Le CCNE propose un renforcement des politiques d’accompagnement du vieillissement. Il conviendrait, selon lui, de :

-          Développer une culture préventive pour mieux anticiper le quatrième âge, pour anticiper l’adaptation du domicile, l’organisation des services à la personne ou encore le lien avec les aidants.

-          Développer les dynamiques intergénérationnelles entre bien portants et malades ou porteurs d’un handicap, entre jeunes et personnes âgées, entre actifs ayant un emploi, personnes sans emploi et retraités… pour favoriser la transmission des savoirs et de l’expérience – en particulier professionnelle - de ces personnes devenues économiquement « inactives » en raison de leur âge.

-          Faire du numérique un outil pour favoriser l’accompagnement du vieillissement et créer de nouvelles formes de solidarité.

-          Mieux former, mieux accompagner et valoriser tout au long de la pratique les métiers de l’aide à domicile, notamment en prenant mieux en compte la pénibilité des soins et l’exposition affective et émotionnelle qu’impliquent ces professions.

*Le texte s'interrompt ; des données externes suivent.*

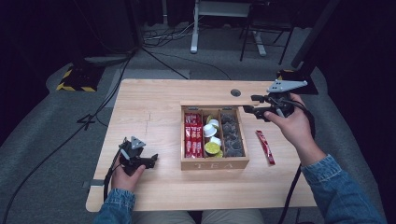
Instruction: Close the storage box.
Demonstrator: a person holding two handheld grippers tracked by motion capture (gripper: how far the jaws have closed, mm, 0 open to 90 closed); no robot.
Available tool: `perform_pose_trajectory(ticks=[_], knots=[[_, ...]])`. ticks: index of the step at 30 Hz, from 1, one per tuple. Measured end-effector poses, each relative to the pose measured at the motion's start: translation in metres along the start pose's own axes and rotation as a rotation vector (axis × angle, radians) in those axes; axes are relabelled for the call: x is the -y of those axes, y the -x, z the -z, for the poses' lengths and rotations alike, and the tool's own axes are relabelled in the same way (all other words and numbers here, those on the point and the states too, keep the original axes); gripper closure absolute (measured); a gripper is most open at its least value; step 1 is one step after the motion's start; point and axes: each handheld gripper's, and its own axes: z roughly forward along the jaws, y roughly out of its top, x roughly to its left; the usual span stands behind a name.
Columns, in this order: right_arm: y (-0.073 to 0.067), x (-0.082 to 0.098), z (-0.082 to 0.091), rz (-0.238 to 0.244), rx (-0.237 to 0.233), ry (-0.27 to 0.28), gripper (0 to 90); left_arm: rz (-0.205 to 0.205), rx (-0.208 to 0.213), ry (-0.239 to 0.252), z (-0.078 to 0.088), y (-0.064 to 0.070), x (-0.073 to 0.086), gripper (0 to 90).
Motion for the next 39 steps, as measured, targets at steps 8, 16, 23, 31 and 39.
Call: perform_pose_trajectory(ticks=[8,16,23,31,39], knots=[[-0.008,0.013,0.003,-0.001,0.004,-0.005,44.0,0.003,0.002,0.001,0.000,0.000,0.000,15.1],[-0.022,0.028,0.005,0.058,0.025,-0.033,43.9,0.003,0.000,0.002,0.000,0.000,0.000,15.2],[-0.033,0.040,0.007,0.094,0.036,-0.045,42.9,0.001,0.001,0.001,0.000,0.000,0.000,15.1],[-0.044,0.057,0.006,0.121,0.048,-0.064,41.9,0.001,0.000,0.001,0.000,0.000,0.000,15.2],[-0.052,0.073,0.005,0.130,0.052,-0.077,40.8,0.000,0.000,0.000,0.000,0.000,0.000,15.1]])
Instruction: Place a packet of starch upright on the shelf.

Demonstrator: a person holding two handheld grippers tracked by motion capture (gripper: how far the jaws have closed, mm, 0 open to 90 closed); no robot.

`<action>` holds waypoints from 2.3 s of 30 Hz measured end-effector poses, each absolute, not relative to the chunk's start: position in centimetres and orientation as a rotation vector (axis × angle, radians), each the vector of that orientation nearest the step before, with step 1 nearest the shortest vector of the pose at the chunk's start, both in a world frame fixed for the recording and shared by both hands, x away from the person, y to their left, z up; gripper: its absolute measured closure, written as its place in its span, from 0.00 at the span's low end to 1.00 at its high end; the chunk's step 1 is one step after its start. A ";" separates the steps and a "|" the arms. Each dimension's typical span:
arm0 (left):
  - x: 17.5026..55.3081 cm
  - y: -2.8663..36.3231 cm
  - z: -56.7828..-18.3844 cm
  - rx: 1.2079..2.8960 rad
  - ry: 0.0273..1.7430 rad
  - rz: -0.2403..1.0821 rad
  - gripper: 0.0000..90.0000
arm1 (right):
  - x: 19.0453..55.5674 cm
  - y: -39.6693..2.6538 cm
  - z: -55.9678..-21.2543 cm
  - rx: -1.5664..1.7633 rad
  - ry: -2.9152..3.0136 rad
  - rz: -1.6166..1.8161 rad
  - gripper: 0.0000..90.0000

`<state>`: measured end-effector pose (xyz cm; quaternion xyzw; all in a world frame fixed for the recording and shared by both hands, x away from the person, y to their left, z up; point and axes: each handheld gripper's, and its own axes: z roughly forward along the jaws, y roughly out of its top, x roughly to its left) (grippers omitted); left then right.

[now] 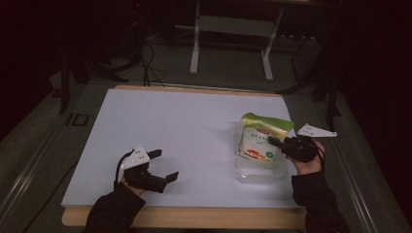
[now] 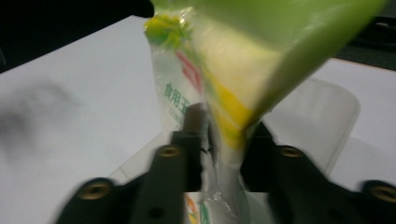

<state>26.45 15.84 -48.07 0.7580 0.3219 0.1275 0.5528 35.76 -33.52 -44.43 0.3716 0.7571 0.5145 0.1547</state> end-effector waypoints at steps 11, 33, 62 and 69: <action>26.4 16.1 -48.3 1.797 0.761 0.332 0.00 | 32.9 -34.9 -43.1 1.257 1.977 1.435 0.15; 26.3 16.3 -48.8 1.784 0.770 0.314 0.00 | 27.7 -29.1 -42.0 1.056 2.098 1.557 0.16; 26.2 16.2 -49.5 1.780 0.761 0.312 0.00 | 25.6 -24.5 -45.8 0.898 2.208 1.563 0.15; 26.1 15.9 -49.9 1.799 0.749 0.305 0.00 | 25.1 -24.3 -46.5 0.857 2.214 1.562 0.15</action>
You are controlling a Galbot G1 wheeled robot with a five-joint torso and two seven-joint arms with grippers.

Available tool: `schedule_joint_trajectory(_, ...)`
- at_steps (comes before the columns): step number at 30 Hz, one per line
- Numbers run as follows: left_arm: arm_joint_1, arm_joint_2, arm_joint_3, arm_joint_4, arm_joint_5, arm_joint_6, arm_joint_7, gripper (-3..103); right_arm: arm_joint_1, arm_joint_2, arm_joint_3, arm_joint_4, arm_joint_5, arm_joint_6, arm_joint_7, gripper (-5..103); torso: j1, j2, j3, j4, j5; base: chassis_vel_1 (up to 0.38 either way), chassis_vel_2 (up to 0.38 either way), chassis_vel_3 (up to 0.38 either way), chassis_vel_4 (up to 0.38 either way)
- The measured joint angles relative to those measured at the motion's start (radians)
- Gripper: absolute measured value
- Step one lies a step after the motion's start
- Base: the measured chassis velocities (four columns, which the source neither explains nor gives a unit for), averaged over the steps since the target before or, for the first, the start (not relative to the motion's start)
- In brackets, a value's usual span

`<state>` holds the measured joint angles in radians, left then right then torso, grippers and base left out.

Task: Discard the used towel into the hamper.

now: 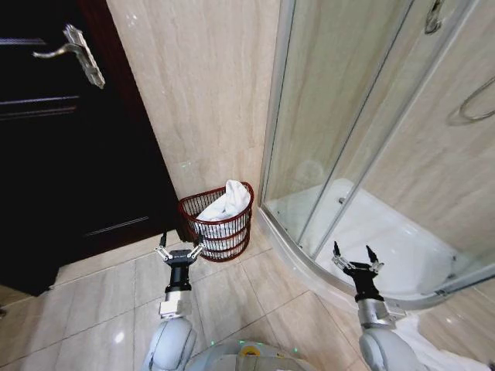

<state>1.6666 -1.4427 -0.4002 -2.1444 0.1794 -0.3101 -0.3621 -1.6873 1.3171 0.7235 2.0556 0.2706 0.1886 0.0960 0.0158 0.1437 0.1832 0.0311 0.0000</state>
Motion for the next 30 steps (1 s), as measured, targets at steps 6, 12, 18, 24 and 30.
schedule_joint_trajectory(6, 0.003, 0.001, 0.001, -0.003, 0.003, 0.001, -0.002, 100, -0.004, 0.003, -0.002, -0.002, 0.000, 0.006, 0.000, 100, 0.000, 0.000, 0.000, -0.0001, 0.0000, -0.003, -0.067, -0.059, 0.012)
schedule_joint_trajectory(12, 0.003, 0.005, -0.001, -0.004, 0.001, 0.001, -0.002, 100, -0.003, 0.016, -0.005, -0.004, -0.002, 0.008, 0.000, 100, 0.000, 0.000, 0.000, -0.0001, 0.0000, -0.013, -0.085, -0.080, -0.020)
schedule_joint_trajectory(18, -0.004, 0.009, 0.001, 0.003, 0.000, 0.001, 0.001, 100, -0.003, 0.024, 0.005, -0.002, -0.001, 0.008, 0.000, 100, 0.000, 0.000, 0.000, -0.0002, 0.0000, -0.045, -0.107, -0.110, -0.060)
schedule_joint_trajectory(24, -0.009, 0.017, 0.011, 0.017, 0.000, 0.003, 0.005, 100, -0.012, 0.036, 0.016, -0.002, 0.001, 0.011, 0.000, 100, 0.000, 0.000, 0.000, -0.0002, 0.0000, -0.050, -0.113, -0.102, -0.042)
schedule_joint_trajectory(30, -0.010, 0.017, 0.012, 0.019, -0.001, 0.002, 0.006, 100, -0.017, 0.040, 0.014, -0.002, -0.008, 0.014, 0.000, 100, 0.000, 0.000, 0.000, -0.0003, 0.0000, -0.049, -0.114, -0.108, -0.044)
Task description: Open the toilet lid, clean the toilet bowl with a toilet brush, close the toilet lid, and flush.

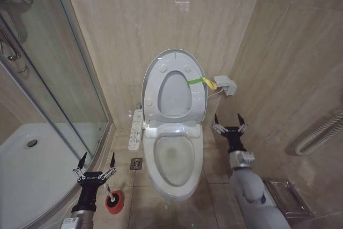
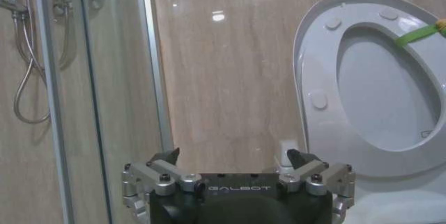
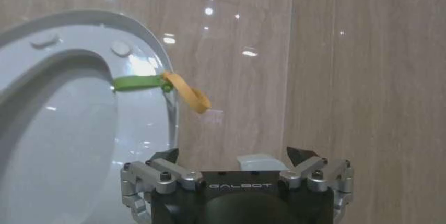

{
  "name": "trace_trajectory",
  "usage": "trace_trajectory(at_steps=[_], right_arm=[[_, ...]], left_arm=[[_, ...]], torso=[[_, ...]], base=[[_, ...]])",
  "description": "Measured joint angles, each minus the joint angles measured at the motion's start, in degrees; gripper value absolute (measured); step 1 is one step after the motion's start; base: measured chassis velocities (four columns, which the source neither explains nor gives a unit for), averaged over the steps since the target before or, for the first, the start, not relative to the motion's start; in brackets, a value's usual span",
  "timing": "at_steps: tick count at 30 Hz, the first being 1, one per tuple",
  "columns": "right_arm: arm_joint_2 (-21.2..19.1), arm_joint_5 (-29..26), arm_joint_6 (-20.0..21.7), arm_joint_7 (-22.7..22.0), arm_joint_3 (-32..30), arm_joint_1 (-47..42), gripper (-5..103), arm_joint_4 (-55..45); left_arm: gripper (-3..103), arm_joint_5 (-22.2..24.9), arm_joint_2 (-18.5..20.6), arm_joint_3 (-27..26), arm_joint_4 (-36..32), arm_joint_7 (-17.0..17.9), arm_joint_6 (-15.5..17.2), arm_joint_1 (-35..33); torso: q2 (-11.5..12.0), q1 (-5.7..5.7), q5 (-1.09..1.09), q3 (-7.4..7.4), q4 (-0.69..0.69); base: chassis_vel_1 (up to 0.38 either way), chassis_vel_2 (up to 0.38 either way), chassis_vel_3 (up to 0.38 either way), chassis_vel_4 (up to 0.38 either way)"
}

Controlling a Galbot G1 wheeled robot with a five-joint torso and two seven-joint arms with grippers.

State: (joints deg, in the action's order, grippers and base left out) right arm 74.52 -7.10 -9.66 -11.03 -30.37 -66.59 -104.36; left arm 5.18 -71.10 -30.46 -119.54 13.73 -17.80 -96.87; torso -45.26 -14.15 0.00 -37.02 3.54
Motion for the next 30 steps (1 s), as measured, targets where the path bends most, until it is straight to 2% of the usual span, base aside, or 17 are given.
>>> trace_trajectory(at_steps=[13, 30], right_arm=[[-1.75, -1.92, -0.27, -0.43, 1.27, 11.29, 100, 11.22], [1.43, -1.11, -2.31, 0.42, 2.87, 30.27, 100, 28.92]], left_arm=[[100, 0.0, 0.0, 0.0, 0.0, 0.0, 0.0, 0.0], [100, 0.0, 0.0, 0.0, 0.0, 0.0, 0.0, 0.0]], torso=[[0.0, 0.0, 0.01, -0.01, 0.0], [0.0, 0.0, -0.01, 0.0, -0.01]], base=[[0.0, 0.0, 0.0, 0.0], [0.0, 0.0, 0.0, 0.0]])
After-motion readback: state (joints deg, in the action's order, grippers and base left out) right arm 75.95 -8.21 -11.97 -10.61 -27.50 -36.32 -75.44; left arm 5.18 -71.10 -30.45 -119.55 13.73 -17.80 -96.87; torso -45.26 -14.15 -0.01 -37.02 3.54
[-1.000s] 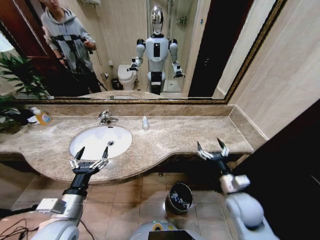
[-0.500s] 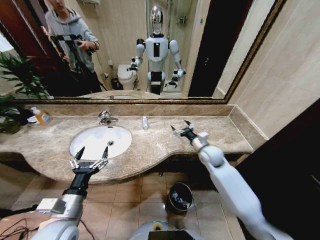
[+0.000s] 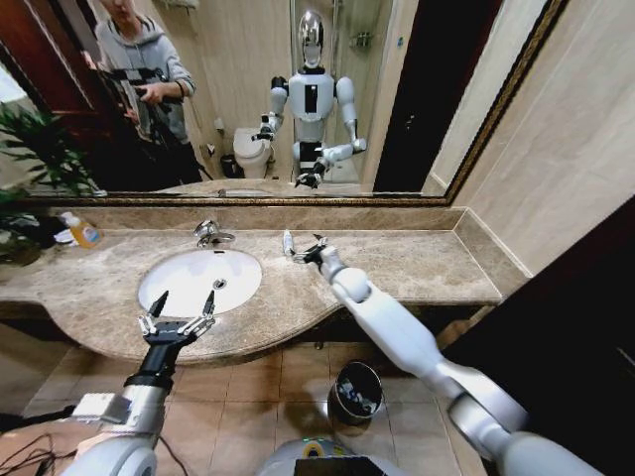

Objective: Pick up the trash from the sink and place it in the trash bin.

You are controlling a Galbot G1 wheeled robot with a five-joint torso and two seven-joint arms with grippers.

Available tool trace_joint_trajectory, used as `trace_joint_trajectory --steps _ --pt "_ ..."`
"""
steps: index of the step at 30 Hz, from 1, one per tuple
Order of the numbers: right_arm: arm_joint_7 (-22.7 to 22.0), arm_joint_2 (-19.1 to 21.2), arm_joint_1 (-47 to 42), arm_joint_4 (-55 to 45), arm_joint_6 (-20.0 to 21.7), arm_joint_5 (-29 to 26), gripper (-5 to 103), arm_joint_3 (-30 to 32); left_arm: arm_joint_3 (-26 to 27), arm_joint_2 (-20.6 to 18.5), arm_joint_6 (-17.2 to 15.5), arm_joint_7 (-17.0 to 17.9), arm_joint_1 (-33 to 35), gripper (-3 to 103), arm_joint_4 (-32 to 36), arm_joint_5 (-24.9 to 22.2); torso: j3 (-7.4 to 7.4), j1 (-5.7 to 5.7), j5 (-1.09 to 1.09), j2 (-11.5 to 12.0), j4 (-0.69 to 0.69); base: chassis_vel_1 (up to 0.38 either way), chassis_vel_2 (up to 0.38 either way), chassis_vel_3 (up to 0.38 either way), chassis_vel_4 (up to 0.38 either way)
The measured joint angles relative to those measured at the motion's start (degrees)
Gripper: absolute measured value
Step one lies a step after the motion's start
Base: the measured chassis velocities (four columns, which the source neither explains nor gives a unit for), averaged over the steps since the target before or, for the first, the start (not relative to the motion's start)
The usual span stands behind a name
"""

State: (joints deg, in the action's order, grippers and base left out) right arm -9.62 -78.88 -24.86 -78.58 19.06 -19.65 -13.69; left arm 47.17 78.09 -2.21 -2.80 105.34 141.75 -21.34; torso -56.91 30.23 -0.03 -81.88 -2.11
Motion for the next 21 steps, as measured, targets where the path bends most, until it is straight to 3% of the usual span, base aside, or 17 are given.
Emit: trace_joint_trajectory --steps 12,21 --pt "-7.2 -9.4 3.8 10.9 -0.4 0.9 102 -1.6 0.0 0.0 0.0 0.0 0.0 100 0.0 0.0 0.00 0.00 0.02 0.0 0.00 0.000 0.000 0.000 0.000" --pt "-7.9 -12.8 5.2 20.7 -3.4 2.4 98 -0.6 0.0 0.0 0.0 0.0 0.0 100 0.0 0.0 0.00 0.00 0.04 0.0 -0.01 0.000 0.000 0.000 0.000"
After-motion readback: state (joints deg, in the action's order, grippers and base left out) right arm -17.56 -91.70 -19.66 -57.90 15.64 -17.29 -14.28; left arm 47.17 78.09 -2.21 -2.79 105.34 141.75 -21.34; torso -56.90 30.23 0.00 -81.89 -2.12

Développer les nouvelles compétences professionnelles ou les nouveaux métiers tels que les gestionnaires de cas.

-          Reconsidérer la notion de performance et de tarification tant dans les EHPAD que dans l’accompagnement à domicile.

-          Favoriser, au niveau local, des pôles de regroupement entre services concourant au maintien au domicile des personnes âgées. Il s’agirait de permettre à la personne âgée en perte d’indépendance et d’autonomie de garder les mêmes repères, les mêmes aidants professionnels, quelque soient les différents services qu’elle requiert.

-          Favoriser et diversifier les alternatives à l’EHPAD sur un même territoire, comme par exemple l’habitat intergénérationnel, l’habitat autogéré, l’habitat intermédiaire pour personnes âgées (résidences-autonomies ; résidences services).

 

-          Contribuer à la dé-ghettoïsation des personnes âgées, en réfléchissant notamment à l’EHPAD hors l’EHPAD – pourrait être imposé par exemple aux immeubles nouveaux d’intégrer un ou deux étages de logement pour un EHPAD -  et à l’EHPAD de demain -  par une meilleure intégration des EHPAD dans les schémas urbains. Par exemple, les EHPAD pourraient être intégrés dans un dispositif territorial unique regroupant sur un même territoire de proximité l’ensemble des services concourant au maintien au domicile des personnes âgées, avec gestion par un opérateur territorial unique. 

 

Cet avis du CCNE, qui prend appui sur l’exemple des personnes âgées les plus vulnérables, fait plus largement des propositions pour une refondation du système de santé, de la médecine et la formation des acteurs de la santé et du social. Le CCNE fait le constat que la médecine moderne contribue à la genèse de situations complexes et singulières qui échappent par-là même à la norme, au sens de moyenne, et à la médecine fondée sur les faits car, les situations étant singulières, elles empêchent toute forme d’expertise. Dans ce contexte, le CCNE suggère de :

-          S’efforcer d’adopter une approche de la singularité et de l’altérité vis-à-vis des situations médicales.

-          Apprendre à plus travailler en équipe pour appréhender au mieux ces situations complexes marquées par l’incertitude.

-          Valoriser la délibération et la réflexion éthique, quand bien même nous serions à une époque et dans un contexte où la tendance est à vouloir toujours réduire le temps et valoriser l’action et la performance. On pourrait, dans le cadre de la réforme de la  tarification à l’activité, valoriser cet acte réflexif et discursif interdisciplinaire qui aide à prendre des décisions complexes.

-          Réformer en profondeur la formation et les acteurs de la santé pour permettre et accompagner ce changement.